• Task to complete:
Among the lines below, tally those holding the string "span" and give the total only.

================================

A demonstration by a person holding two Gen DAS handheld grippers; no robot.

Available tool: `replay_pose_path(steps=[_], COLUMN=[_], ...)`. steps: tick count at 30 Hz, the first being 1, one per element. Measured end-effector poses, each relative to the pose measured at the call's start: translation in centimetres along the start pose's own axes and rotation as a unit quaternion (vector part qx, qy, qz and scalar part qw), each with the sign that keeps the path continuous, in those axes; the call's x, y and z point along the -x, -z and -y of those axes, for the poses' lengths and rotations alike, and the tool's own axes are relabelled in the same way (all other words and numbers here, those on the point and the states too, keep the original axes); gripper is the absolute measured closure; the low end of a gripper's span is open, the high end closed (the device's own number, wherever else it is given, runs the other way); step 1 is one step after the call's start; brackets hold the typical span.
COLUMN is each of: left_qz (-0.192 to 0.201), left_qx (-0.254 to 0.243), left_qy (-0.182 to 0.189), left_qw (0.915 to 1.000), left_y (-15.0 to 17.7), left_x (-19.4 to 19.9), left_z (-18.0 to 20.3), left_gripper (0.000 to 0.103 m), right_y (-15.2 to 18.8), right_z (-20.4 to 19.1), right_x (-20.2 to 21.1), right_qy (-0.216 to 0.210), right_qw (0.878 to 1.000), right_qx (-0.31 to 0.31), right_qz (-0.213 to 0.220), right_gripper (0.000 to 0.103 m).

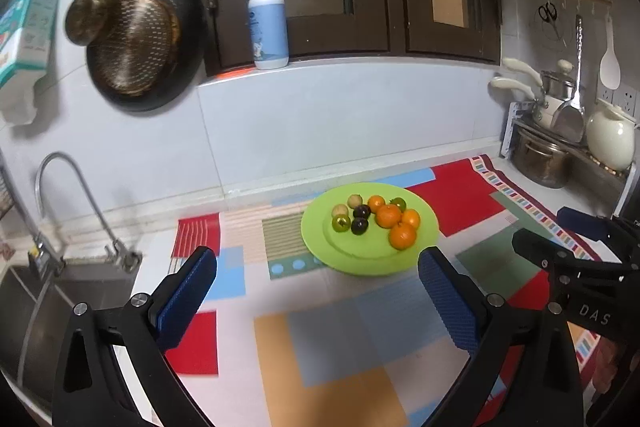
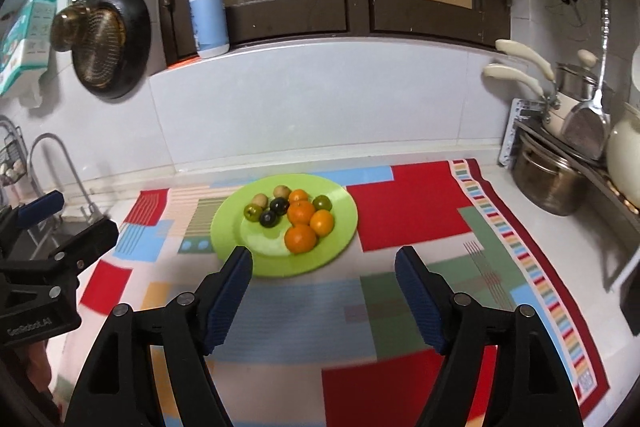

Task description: Organize fruits

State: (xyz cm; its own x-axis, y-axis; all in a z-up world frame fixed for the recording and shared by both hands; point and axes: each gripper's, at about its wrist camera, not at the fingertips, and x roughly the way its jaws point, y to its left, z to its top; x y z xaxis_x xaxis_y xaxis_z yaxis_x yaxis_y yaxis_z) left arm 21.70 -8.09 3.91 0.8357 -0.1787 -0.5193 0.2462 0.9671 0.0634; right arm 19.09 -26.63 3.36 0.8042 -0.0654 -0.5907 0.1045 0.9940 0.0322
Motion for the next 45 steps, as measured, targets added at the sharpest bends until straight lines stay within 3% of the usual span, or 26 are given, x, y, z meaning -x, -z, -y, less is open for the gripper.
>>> replay_pose_path(steps=[20, 45], left_qz=[0.025, 0.036], left_qx=[0.014, 0.013], left_qy=[-0.021, -0.037], left_qw=[0.9994, 0.9986], left_y=[4.4, 6.0], left_x=[11.4, 15.0], left_z=[2.0, 3.1], left_gripper=[0.0, 0.0], right_y=[4.9, 6.7], right_z=[0.4, 0.5], right_x=[10.3, 14.3], right_qy=[-0.025, -0.03], right_qw=[0.999, 0.998], right_qx=[0.025, 0.04], right_qz=[0.011, 0.026], right_gripper=[0.028, 0.028])
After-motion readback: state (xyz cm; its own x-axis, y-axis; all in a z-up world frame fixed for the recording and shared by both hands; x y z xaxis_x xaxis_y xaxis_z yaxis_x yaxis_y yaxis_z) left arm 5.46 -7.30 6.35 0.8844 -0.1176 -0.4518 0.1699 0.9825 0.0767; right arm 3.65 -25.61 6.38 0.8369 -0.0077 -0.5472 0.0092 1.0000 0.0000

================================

• Task answer:
2